Contempler la nature même de notre esprit
La troisième méthode est celle des contemplatifs. Elle est sans doute la moins évidente, mais nous pouvons nous en inspirer pour réduire nos souffrances physiques et mentales. Elle consiste à contempler la nature de l'esprit qui souffre. Les maîtres bouddhistes enseignent la méthode suivante lorsqu'on éprouve une puissante douleur physique ou mentale, il faut simplement la regarder. Même si sa présence est lancinante, demandons-nous quelle est sa couleur, sa forme ou toute autre caractéristique immuable. On s'aperçoit alors que les contours de la douleur s'estompent à mesure qu'on tente de les cerner. En fin de compte, on reconnaît qu'il y a, derrière la douleur, une présence consciente, celle-là même qui se trouve à la source de toute sensation et de toute pensée. La nature fondamentale de l'esprit est cette pure faculté de connaissance. Détendons notre esprit et essayons de laisser la douleur reposer dans cette nature claire et inaltérable. Cela nous permettra de ne plus être la victime passive de la douleur, mais, peu à peu, de faire face et de remédier à la dévastation qu’elle engendre dans notre esprit. Ce n'est certes pas facile, mais l'expérience montre que c'est possible.
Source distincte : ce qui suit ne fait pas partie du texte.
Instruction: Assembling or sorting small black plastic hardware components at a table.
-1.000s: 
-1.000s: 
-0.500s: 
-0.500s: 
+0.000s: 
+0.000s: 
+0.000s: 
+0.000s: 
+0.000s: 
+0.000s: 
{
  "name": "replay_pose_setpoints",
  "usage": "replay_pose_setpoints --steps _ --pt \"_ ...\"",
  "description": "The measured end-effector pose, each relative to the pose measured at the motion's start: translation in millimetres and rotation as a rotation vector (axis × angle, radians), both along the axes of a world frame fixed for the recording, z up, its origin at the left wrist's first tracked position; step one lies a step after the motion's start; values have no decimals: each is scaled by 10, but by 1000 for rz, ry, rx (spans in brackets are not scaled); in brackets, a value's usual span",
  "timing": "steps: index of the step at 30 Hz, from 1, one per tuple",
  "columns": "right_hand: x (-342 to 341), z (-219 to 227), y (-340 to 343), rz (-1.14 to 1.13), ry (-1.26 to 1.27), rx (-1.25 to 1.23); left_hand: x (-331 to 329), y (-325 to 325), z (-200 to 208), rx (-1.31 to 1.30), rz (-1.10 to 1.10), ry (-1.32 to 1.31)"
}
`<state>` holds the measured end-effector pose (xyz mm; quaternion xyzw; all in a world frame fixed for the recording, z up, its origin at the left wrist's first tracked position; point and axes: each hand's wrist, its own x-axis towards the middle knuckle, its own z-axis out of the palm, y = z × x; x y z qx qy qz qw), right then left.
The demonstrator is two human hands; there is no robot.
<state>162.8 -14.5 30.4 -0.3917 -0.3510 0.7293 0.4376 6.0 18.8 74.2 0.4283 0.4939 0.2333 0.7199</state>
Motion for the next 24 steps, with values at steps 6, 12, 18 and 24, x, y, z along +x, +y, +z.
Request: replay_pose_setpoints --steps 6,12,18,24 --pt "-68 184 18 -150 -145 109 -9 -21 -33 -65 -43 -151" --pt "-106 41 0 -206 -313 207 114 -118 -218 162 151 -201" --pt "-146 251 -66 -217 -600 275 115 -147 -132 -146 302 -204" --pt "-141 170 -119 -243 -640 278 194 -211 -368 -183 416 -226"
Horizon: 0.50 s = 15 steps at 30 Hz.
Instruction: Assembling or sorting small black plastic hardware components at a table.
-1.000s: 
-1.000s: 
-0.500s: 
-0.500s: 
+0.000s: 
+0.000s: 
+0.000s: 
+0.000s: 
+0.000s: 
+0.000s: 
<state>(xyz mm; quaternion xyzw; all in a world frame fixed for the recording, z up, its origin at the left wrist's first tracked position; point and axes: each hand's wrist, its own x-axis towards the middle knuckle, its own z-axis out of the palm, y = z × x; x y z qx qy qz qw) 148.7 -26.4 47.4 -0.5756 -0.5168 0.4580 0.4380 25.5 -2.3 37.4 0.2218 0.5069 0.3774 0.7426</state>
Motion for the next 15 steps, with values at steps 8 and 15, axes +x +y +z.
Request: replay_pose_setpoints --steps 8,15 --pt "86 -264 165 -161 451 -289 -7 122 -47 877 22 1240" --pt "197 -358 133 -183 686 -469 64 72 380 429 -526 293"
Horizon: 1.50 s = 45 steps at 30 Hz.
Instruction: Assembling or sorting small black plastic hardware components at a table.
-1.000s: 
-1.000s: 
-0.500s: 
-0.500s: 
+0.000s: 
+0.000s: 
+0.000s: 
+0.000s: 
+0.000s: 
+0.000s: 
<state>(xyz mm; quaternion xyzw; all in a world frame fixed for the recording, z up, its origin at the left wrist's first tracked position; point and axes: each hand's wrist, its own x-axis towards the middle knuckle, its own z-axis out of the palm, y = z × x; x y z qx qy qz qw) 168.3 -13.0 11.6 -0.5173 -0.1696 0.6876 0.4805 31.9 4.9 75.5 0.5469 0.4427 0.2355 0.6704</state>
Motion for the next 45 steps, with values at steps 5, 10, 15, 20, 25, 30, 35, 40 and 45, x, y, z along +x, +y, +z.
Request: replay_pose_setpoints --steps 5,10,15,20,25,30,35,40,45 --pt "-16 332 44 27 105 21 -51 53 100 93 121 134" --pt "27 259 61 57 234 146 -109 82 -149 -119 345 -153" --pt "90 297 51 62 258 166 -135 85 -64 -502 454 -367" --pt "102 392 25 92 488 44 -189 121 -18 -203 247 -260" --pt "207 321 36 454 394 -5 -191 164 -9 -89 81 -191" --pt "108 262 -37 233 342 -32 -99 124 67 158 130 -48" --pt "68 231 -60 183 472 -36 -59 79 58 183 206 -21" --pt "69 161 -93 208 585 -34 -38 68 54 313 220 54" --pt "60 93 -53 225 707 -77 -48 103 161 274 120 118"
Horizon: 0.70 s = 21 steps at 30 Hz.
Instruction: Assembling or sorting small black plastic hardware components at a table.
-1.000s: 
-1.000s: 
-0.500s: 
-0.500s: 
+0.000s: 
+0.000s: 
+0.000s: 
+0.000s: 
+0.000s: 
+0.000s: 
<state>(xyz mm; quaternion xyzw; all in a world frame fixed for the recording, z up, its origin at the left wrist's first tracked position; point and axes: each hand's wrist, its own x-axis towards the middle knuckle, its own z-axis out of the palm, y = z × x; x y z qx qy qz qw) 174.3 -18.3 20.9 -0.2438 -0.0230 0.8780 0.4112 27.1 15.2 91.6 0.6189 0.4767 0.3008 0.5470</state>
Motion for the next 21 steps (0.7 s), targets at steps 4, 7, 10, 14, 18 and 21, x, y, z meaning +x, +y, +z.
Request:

J'ai personnellement connu nombre de méditants ayant recours à cette méthode lors de maladies terminales connues pour être particulièrement douloureuses et qui semblaient remarquablement sereins et relativement peu affectés pas la douleur. Mon regretté ami Francisco Varela, chercheur de renom en sciences cognitives, pratiquant depuis la méditation bouddhiste, m'a confié, lorsque nous nous sommes longuement entretenus quelques semaines avant sa mort d'un cancer généralisé, qu'il arrivait à demeurer presque tout le temps dans cette «présence éveillée ». La douleur physique lui semblait alors très lointaine et ne l'empêchait pas de conserver sa paix intérieure. Il n'avait d'ailleurs besoin que de très faibles doses d'analgésiques. Son épouse, Amy, m'a rapporté qu'il avait préservé cette lucidité et sérénité contemplative jusqu'à son dernier souffle.